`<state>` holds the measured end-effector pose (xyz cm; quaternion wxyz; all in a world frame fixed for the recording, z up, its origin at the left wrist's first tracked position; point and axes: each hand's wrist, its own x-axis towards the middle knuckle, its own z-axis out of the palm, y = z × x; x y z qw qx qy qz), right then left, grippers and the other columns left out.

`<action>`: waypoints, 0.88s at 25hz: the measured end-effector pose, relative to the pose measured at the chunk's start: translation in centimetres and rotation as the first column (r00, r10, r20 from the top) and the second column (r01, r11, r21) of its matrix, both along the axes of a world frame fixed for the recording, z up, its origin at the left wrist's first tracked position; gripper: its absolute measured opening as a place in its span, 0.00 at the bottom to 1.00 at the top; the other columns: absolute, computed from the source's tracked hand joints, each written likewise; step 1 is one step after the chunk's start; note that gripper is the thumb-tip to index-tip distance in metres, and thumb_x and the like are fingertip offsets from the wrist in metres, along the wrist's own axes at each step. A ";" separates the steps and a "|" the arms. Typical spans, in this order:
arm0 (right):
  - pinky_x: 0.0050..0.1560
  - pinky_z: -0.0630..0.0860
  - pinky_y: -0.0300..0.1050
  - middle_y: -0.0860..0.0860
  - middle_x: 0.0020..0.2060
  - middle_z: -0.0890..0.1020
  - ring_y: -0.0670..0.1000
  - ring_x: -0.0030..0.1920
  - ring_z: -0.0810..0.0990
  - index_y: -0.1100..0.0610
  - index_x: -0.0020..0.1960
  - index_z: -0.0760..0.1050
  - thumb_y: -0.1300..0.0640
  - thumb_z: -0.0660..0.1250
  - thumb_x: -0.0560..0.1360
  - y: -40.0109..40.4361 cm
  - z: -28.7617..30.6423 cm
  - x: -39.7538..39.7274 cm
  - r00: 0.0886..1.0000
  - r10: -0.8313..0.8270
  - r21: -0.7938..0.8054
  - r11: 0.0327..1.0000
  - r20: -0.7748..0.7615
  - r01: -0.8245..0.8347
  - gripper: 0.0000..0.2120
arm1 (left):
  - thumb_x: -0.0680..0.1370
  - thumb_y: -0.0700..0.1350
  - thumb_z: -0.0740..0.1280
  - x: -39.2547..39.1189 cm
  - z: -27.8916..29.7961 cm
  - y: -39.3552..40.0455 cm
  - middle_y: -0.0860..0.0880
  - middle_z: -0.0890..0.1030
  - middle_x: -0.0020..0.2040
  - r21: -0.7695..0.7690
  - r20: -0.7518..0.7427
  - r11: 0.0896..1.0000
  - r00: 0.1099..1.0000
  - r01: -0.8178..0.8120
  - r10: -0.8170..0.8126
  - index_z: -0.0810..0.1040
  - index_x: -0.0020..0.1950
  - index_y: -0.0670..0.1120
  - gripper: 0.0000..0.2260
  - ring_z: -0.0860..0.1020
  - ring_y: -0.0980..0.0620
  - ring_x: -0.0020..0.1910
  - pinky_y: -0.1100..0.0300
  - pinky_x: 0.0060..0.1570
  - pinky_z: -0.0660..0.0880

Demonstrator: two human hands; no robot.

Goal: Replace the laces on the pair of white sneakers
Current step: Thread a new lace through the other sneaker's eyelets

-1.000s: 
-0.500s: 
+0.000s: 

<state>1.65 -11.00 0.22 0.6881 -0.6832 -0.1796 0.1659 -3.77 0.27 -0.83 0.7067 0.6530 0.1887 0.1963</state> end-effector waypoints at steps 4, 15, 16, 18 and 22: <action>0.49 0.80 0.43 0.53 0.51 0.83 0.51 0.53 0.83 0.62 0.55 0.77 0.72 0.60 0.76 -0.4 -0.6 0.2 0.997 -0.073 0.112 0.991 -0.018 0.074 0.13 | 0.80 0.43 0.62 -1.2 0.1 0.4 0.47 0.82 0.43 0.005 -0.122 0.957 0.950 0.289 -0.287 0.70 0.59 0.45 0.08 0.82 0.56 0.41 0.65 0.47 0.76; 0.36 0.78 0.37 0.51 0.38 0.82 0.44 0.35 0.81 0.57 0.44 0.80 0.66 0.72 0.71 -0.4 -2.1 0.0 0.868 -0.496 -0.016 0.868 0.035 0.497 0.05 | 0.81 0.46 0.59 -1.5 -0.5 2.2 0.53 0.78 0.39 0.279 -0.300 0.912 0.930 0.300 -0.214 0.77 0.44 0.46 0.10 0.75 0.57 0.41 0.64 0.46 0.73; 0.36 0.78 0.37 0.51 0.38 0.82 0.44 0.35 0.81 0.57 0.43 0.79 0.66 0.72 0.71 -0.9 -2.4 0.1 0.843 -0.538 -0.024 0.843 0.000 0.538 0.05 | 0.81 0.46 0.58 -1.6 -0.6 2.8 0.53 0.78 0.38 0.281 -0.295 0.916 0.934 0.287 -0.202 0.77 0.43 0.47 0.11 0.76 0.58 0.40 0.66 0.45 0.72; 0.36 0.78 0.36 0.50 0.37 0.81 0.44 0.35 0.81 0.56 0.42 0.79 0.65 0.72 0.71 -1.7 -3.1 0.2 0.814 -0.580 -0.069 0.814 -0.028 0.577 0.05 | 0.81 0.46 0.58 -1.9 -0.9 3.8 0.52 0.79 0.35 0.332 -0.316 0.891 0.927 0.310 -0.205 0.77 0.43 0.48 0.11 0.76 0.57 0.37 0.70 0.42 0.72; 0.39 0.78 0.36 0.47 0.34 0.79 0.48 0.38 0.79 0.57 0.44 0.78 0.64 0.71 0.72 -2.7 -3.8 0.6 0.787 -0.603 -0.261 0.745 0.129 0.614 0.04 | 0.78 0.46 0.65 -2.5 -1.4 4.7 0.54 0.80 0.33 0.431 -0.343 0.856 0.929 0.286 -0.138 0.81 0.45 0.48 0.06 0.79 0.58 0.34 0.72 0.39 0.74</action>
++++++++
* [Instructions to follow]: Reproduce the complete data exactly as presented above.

* [Answer section]:
`<state>` holds the measured end-effector pose (xyz cm; quaternion wxyz; all in a world frame fixed for the recording, z up, its origin at the left wrist's first tracked position; point and axes: each hand's wrist, its own x-axis towards the middle knuckle, its own z-axis out of the palm, y = z × x; x y z qw qx qy qz), right then left, grippers and the other columns left out.

`<action>`: waypoints, 0.88s at 25hz: the measured end-effector pose, relative to the pose measured at the chunk's start: translation in centimetres and rotation as the first column (r00, r10, r20 from the top) and the second column (r01, r11, r21) of its matrix, both along the axes of a world frame fixed for the recording, z up, its origin at the left wrist's first tracked position; gripper: its absolute measured opening as a place in its span, 0.00 at the bottom to 1.00 at the top; the other columns: absolute, computed from the source's tracked hand joints, each written likewise; step 1 is one step after the chunk's start; note that gripper is the thumb-tip to index-tip distance in metres, and thumb_x and the like are fingertip offsets from the wrist in metres, along the wrist's own axes at each step. A ";" separates the steps and a "|" the arms. Typical spans, in this order:
arm0 (right):
  - pinky_x: 0.0050..0.1560
  - pinky_z: -0.0630..0.0860
  - pinky_y: -0.0300..0.1050
  - middle_y: -0.0860..0.0860
  - middle_x: 0.0020..0.2060
  - middle_z: -0.0890..0.1020
  - ring_y: -0.0670..0.1000
  - ring_x: -0.0030..0.1920
  - ring_z: -0.0810..0.0990
  - index_y: -0.1100..0.0610
  - index_x: -0.0020..0.1960
  - index_z: -0.0760..0.1050
  - thumb_y: -0.1300..0.0640
  - thumb_z: -0.0660..0.1250
  - thumb_x: -0.0560..0.1360
  - y: -40.0109..40.4361 cm
  - z: -28.7617..30.6423 cm
  - x: -39.7538..39.7274 cm
  - r00: 0.0886..1.0000
  - r10: -0.8313..0.8270
  - r21: -0.7938..0.8054
  - r11: 0.0327..1.0000
  - r20: -0.7748..0.7615
  - r01: -0.8245..0.8347
  - gripper: 0.0000..0.2120
arm1 (left):
  - thumb_x: -0.0680..0.1370
  - thumb_y: -0.0700..0.1350
  - thumb_z: -0.0740..0.1280
  - x: -39.2547..39.1189 cm
  - z: -27.8916..29.7961 cm
  - y: -39.3552..40.0455 cm
  - middle_y: -0.0860..0.0880
  - middle_z: -0.0890..0.1030
  - middle_x: -0.0020..0.2040
  - r21: -0.7695..0.7690
  - r20: -0.7518..0.7427
  - r11: 0.0896..1.0000
  - r00: 0.1099..1.0000
  - r01: -0.8178..0.8120
  - r10: -0.8170..0.8126
  - index_z: -0.0810..0.1040
  - index_x: -0.0020..0.1950
  - index_y: -0.0670..0.1120
  - gripper: 0.0000..0.2260
  - ring_z: -0.0860..0.1020
  - ring_y: -0.0980..0.0620
  - ring_x: -0.0020..0.1910
  - pinky_y: -0.1100..0.0300
  - pinky_x: 0.0060..0.1570
  - pinky_z: -0.0660..0.0880

Demonstrator: two human hands; no robot.

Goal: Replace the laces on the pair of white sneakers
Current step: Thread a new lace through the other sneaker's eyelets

-1.000s: 
-0.500s: 
+0.000s: 

<state>1.65 -11.00 0.22 0.6881 -0.6832 -0.1796 0.1659 -3.77 0.27 -0.83 0.7067 0.6530 0.1887 0.1963</state> end-effector waypoints at steps 4, 15, 16, 18 and 22: <action>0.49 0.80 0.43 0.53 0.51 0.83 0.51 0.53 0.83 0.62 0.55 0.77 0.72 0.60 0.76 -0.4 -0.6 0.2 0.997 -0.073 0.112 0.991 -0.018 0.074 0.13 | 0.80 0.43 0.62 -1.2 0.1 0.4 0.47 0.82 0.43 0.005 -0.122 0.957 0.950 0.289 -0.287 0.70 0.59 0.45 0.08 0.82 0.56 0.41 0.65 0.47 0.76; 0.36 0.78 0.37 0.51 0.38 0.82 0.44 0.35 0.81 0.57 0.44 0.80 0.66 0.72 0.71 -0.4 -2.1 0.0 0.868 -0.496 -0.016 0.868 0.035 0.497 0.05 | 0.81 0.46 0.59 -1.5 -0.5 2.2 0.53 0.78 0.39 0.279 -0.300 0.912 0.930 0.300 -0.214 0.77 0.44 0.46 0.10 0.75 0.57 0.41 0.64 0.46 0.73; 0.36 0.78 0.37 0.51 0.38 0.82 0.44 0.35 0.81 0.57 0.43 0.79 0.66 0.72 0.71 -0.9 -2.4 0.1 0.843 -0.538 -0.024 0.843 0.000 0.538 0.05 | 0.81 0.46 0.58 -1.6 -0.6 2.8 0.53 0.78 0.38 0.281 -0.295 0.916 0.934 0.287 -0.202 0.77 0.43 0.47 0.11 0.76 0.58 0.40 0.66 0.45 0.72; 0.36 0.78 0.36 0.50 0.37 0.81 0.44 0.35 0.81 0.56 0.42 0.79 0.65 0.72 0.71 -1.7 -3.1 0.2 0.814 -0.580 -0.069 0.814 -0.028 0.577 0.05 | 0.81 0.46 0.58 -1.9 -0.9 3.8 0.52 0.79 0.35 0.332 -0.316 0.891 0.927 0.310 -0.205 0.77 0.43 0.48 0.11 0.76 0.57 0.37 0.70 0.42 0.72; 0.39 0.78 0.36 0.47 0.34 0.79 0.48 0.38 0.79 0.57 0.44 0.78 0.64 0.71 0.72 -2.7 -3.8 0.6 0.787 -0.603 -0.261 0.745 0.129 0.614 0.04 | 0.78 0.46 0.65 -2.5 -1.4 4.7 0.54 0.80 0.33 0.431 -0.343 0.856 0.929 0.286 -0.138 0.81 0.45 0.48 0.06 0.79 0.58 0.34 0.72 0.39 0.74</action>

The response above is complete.